What I'm struggling about is that while sending binary data I can't tell what kind of message it is, meaning if it is stream, thumbnail, or a plain json message.

My ESP32-Cam client code (C++):

void liveCam(uint8_t num){
    //capture a frame
    camera_fb_t * fb = esp_camera_fb_get();
    if (!fb) {
        Serial.println("Frame buffer could not be acquired");
        return;
    }

    webSocket.sendBIN(num, fb->buf, fb->len);

    //return the frame buffer back to be reused
    esp_camera_fb_return(fb);
}

And what I'm working on in Node:

this.socket.on("connection", (ws) => {
            ws.on("message", (msg) => {
                // recognize channel of msg and process it (ArrayBuffer / JSON String)
            })
        })

To send JSON I would use webSocket.sendTXT (using WebSocketsServer library) method on the ESP, just I don't know how to handle both binary and text messages on the server, and how to let the server recognize them (something like message tag, so binary stream would be "stream" while json would be "blink" or "fetch_temp", depending on usage). Without a binary stream I would do it just with json, so every message would have a "tag" and "message" property, but the image stream complicates things.

I had an idea to send a json text message before binary message, that would set the channel for the next message sent. Just no idea if it could work, if it wouldn't break if messages would come out of sync (is that possible?). Also, I need a solution as fast as possible (to stay at good framerate of the video, now clear binary stream is really neat!)

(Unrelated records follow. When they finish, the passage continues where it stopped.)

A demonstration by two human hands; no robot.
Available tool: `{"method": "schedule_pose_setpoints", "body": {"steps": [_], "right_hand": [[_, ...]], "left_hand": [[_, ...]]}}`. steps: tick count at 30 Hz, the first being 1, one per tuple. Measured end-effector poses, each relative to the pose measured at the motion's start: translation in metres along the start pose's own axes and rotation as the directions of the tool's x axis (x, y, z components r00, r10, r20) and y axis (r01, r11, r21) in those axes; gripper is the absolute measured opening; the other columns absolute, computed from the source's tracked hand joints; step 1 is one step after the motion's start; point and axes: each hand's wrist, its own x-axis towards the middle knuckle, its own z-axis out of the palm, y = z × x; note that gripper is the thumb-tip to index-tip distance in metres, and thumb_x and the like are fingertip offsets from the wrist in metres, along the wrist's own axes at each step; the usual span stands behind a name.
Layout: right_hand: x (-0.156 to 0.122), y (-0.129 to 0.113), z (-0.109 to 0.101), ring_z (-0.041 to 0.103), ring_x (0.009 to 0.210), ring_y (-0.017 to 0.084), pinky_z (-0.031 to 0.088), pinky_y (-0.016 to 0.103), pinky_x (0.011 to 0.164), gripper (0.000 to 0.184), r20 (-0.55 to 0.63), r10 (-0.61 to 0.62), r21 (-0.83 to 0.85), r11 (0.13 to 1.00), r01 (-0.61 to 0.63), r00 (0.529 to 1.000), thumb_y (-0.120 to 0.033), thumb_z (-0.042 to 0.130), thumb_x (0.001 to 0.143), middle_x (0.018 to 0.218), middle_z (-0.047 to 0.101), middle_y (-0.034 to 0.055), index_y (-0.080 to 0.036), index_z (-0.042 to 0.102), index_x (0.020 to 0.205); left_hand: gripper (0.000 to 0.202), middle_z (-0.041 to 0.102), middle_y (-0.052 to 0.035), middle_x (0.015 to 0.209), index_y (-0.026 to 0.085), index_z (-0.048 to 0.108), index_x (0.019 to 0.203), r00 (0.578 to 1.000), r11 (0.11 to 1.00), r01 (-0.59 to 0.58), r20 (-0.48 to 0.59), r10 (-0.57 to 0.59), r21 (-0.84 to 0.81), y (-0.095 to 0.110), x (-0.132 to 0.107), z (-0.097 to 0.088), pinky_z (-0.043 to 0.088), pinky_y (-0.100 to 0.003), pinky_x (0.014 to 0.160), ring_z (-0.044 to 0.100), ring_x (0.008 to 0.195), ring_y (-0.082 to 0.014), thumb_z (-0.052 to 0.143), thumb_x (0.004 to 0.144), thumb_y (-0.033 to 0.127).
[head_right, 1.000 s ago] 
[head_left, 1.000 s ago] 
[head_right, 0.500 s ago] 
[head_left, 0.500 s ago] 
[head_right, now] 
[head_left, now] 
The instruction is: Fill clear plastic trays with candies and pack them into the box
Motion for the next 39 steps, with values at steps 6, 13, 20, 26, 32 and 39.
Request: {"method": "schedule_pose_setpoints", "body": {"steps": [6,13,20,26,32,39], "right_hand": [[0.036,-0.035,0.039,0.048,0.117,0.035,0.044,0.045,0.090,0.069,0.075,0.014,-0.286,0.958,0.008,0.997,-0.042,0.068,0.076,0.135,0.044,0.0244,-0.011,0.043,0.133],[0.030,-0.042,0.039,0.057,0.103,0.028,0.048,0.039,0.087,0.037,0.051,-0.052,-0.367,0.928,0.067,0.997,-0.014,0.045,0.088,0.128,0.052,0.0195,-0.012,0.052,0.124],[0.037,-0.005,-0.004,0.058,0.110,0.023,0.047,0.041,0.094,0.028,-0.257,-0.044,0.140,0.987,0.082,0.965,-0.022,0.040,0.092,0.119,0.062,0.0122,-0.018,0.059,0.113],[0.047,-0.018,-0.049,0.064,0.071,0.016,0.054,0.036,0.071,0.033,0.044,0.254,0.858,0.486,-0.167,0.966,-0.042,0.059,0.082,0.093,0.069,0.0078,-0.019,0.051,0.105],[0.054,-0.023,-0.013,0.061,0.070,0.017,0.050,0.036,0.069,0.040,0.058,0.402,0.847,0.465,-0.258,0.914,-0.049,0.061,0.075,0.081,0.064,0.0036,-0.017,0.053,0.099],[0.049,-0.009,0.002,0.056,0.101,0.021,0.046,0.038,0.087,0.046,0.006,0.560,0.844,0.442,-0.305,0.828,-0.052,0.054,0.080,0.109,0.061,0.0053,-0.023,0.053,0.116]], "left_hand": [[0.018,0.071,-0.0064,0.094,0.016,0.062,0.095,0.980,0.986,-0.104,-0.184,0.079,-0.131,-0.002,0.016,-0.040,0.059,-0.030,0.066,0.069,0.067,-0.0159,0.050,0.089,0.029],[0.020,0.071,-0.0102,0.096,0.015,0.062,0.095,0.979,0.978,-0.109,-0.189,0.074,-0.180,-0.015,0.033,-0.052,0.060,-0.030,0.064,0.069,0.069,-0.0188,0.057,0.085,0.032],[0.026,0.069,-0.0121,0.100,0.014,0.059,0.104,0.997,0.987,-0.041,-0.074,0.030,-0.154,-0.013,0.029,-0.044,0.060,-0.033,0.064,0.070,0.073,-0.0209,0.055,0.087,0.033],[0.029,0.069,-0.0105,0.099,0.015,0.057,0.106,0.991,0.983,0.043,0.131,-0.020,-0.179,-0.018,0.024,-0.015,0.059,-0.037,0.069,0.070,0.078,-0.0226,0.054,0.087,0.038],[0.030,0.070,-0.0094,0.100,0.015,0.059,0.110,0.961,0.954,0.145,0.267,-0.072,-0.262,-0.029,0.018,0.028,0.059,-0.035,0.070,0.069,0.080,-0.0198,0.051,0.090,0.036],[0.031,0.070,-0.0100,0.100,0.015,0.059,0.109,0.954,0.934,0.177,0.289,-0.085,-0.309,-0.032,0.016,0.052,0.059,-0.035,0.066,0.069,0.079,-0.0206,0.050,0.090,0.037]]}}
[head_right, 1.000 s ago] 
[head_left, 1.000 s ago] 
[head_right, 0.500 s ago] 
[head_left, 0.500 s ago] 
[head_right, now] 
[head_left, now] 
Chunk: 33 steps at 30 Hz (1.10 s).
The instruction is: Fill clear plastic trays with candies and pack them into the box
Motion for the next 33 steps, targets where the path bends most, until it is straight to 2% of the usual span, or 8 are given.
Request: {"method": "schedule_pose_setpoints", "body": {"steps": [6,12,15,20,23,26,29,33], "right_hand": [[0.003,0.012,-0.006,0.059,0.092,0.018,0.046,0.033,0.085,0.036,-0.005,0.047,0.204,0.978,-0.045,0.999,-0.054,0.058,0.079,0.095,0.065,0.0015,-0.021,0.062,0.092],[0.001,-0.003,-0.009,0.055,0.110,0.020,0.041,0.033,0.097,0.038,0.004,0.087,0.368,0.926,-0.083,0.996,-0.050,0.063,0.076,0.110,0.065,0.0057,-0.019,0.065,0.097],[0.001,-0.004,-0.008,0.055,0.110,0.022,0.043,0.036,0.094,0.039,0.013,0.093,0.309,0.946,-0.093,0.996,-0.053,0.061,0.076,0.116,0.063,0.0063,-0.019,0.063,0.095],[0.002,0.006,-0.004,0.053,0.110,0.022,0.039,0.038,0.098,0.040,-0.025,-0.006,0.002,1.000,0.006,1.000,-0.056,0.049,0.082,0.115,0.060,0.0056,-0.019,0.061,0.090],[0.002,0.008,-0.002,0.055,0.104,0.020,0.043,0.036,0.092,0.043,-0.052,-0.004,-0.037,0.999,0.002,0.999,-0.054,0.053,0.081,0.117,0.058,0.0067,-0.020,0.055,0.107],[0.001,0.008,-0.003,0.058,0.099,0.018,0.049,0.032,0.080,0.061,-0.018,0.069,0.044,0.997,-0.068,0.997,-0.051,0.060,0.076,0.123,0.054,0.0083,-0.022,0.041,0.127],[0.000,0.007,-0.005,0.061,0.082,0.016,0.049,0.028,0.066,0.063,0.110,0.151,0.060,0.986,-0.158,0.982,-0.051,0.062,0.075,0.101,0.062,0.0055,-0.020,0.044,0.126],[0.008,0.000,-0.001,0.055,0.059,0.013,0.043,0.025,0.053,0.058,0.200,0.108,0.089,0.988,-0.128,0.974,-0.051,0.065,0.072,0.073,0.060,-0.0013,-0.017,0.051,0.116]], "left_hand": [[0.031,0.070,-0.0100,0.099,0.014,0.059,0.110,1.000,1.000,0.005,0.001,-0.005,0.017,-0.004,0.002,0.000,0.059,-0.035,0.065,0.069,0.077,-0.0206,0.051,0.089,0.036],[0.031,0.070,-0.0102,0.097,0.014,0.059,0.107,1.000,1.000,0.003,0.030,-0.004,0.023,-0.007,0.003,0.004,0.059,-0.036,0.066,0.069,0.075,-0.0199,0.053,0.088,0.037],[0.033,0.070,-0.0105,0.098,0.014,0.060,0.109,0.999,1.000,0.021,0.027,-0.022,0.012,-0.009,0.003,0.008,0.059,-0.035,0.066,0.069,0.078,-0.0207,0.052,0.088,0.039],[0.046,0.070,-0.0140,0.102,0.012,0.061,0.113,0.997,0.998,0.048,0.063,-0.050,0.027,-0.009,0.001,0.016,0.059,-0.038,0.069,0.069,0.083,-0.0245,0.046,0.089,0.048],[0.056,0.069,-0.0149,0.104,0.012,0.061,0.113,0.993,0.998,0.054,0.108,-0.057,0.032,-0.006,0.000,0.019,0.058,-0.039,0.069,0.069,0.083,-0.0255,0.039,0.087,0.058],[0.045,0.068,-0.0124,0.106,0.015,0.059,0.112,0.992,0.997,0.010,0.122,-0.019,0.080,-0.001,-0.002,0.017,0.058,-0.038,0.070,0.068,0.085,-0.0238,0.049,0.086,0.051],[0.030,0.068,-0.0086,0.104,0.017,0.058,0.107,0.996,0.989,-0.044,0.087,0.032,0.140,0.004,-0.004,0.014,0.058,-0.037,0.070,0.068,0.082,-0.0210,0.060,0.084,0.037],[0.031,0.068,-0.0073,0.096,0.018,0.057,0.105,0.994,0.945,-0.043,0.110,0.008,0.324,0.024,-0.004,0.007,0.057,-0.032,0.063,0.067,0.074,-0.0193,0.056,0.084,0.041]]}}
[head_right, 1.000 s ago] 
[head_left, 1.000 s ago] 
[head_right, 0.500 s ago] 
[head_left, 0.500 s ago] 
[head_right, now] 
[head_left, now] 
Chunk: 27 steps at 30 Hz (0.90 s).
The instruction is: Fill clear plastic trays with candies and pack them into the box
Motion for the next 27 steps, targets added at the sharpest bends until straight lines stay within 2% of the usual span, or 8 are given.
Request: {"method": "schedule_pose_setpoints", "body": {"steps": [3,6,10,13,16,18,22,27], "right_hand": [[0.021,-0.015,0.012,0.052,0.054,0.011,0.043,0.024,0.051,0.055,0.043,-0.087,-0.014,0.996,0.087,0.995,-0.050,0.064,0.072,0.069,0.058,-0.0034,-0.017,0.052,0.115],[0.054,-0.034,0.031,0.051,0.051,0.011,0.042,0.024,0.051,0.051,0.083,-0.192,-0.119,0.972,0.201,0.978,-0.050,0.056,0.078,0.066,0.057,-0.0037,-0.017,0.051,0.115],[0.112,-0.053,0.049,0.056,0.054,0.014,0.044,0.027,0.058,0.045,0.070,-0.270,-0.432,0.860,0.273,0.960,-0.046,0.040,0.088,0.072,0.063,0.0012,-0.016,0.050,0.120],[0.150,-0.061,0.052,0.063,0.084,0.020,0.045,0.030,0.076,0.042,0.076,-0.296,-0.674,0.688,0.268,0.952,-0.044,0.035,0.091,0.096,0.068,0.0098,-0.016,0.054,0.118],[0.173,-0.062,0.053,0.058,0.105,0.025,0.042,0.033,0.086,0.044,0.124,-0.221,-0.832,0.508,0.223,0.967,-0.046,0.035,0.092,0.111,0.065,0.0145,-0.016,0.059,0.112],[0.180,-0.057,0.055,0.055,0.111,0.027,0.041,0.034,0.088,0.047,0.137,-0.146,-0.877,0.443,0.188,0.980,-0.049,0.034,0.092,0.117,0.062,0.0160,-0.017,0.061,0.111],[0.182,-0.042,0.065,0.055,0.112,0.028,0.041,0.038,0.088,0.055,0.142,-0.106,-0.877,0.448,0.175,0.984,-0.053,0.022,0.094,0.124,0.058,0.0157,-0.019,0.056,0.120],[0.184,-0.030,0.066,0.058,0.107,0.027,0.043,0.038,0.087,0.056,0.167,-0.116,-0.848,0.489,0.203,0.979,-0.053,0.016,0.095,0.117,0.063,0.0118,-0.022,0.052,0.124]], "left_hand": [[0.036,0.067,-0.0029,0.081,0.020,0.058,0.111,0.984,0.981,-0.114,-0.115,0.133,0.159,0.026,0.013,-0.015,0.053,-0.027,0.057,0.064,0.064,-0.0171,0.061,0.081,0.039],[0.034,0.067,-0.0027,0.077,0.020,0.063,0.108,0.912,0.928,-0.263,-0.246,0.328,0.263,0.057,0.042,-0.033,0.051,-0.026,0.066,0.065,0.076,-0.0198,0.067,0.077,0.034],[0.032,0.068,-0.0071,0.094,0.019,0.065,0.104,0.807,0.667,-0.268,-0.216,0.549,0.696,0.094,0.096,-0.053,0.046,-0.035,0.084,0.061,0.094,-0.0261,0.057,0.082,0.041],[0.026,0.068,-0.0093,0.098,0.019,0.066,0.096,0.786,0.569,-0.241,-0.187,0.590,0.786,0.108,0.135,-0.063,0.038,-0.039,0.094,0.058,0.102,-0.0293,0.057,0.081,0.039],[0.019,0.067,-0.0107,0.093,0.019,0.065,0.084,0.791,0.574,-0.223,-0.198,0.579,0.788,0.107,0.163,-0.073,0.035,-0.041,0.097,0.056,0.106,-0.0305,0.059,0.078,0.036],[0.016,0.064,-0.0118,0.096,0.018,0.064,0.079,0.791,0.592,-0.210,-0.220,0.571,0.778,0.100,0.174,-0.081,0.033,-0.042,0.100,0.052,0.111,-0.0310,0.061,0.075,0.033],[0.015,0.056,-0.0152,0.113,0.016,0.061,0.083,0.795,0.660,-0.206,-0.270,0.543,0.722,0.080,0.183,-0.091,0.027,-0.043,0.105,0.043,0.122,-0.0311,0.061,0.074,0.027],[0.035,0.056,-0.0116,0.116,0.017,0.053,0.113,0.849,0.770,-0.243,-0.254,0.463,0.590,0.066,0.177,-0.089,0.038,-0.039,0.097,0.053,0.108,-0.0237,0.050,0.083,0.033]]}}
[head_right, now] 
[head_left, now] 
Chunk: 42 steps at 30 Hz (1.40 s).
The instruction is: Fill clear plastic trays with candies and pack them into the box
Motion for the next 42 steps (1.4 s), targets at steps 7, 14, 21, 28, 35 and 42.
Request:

Thanks for any (good) ideas and solutions!

1 Answer 1

1

You're asking how to tell whether the data you send over a web socket is binary or JSON. Easy problem to solve. As you pointed out, just prefix the data with an indication of what's coming next. If you're worried about performance, don't send JSON as the prefix, send a single character - say, "B" to indicate the next message is binary or "J" to indicate that it's JSON.

And no, websocket messages cannot get out of sync unless your code makes a mistake. Websockets provide a reliable, ordered stream of bytes. Each byte is guaranteed to be received in order, exactly once, correctly, or you'll receive an error if the websocket isn't able to do this. "Correctly" is a bit of a stretch on an unencrypted connection - an unencrypted web socket will protect against simple network errors but it won't protect against intentional tampering by an attacker.